Correlation IDs — The Key to Customer Support | Support Driven Development
Learn how Correlation IDs revolutionize customer support by linking user requests across systems, enabling faster issue resolution. Discover implementation methods and design decisions you can copy
Over the course of this post, I’ll be explaining what a Correlation ID is, what it can be used for and how it can be used to greatly improve the support your customer gets from your support team.
I’m fairly new to this topic myself, having only been working with the concept for about a year. My experience on this is mainly from business operations and introducing Correlation IDs to our product has been extremely useful for both our customers and internal teams including customer support, business operations & software engineering.
The ID essentially links every log associated with a user’s request (typically HTTP) through a system, which could span across multiple components such as in a microservices architecture.
If a platform has correlation ID logging and that ID can be conveniently exposed to the customer in an error scenario, then the customer can provide that value to the support team resulting in speedier issue resolution due to a reduction in the back-and-forth between the support team and the customer.
Note: This is the 4th post in the series around Support Driven Development. If you have the time and wish to start from the beginning, you can find the intro here.
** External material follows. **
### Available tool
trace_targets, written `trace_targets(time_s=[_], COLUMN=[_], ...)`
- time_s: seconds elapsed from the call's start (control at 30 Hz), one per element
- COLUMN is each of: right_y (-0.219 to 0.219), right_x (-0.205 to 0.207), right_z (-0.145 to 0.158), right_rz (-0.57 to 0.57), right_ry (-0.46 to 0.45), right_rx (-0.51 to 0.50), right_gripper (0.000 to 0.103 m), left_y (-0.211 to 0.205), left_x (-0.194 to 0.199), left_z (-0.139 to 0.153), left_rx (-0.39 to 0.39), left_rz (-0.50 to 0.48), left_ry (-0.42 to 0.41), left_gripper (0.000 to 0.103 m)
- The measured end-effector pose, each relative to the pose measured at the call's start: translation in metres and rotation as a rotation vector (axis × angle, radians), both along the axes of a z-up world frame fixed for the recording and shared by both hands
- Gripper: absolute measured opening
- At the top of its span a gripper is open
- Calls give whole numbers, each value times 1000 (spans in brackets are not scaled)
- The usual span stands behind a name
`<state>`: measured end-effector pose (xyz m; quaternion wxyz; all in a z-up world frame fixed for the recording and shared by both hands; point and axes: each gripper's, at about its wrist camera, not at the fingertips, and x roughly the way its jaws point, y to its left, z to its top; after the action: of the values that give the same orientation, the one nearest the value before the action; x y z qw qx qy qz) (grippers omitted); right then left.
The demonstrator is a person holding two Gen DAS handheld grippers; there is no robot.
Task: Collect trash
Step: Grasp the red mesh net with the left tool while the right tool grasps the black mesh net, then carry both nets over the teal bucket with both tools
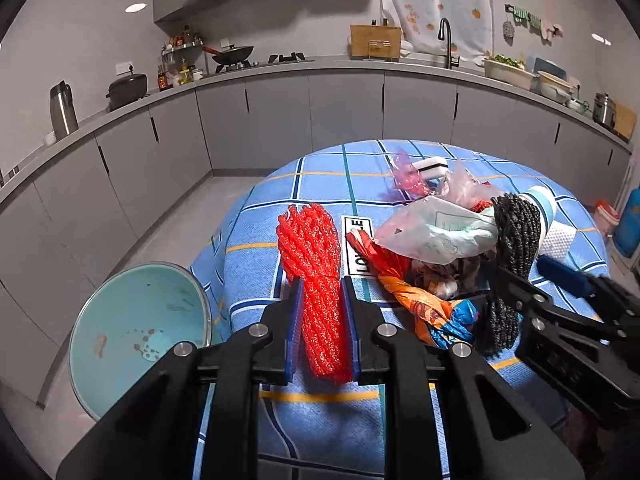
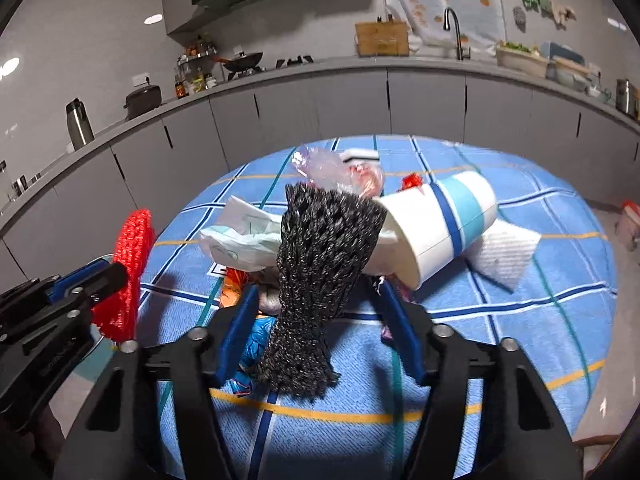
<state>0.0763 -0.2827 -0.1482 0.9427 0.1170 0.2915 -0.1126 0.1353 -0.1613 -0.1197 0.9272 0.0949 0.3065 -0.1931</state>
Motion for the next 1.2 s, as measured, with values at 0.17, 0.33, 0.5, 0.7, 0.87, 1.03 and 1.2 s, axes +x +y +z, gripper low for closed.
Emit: trace_targets(time_s=[0.17, 0.33, 0.5, 0.7, 0.87, 1.03, 1.2], right_y=[-1, 1, -2, 10, 30, 57, 80], right_x=[-1, -15, -34, -41, -29, -14, 6], right_z=[-3, 11, 32, 53, 58, 59, 62], right_rz=[14, 15, -9, 26, 97, 184, 263], right_ry=[14, -25, -79, -131, -138, -141, -142], right_rx=[-19, -50, -76, -104, -103, -107, -91], right_gripper=[27, 24, 24, 24, 24, 24, 24], left_y=[5, 15, 28, 41, 59, 85, 115], left_x=[-5, -13, -18, -24, -22, -13, -2], left_z=[8, 17, 25, 32, 37, 37, 36], left_rx=[-17, -33, -45, -52, -53, -46, -32], left_rz=[1, 5, 23, 40, 80, 154, 237], left_ry=[-13, -34, -47, -59, -71, -67, -64], left_gripper=[19, 19, 19, 19, 19, 19, 19])
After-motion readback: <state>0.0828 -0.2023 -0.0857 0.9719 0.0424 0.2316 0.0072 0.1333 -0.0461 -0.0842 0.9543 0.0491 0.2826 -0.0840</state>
What is a Correlation ID and how can I use it?
This description is taken from a good article I found that explains how they can be added to your logs:
The idea is simple. When a user-facing service receives a request it’ll create a correlation ID, and:
pass it along in the HTTP header to every other service
include it in every log message
The correlation ID can then be used to quickly find all the relevant log messages for this request
After reading my explanation of why you should have them, read the article here to see how it can be done:
If your platform has a microservices architecture, then this is especially relevant to you. Below is a sample log line that would have helped our support team find the cause quicker for the issue that we mentioned in the intro post where the user was trying to reset their password:
2021–03–23T23:14:22+00:00 LandingPageLogger {“correlationID”:”b6efab13-d538–44c0-aa34–67c245b531b7", “ “action”:”PasswordReset”, “userId”:”23423324"}
2021–03–23T23:14:32+00:00 LandingPageLogger {“correlationID”:”167ccfee-eb28–4917–9d54–88f30af673c4", “action”:”PasswordReset”,”userId”:”24323432"}
2021–03–23T23:14:41+00:00 MailDeliveryLogger {“correlationID”:”167ccfee-eb28–4917–9d54–88f30af673c4", “action”:”sendMail”, “status”:”200"}
2021–03–23T23:14:42+00:00 LandingPageLogger {“correlationID”:”102ce5f8–702e-4af2-bd37-e616f29ddf19", “action”:”PasswordReset”,”userId”:”24323422"}
2021–03–23T23:14:43+00:00 MailDeliveryLogger {“correlationID”:”b6efab13-d538–44c0-aa34–67c245b531b7", “status”:”500", “errorMessage”:”invalidCharacter ( ‘ ) in email”}
As you can see above in the bold italic lines, the logs that have the same correlation ID are linked and we can clearly see the reason why the email is not sending.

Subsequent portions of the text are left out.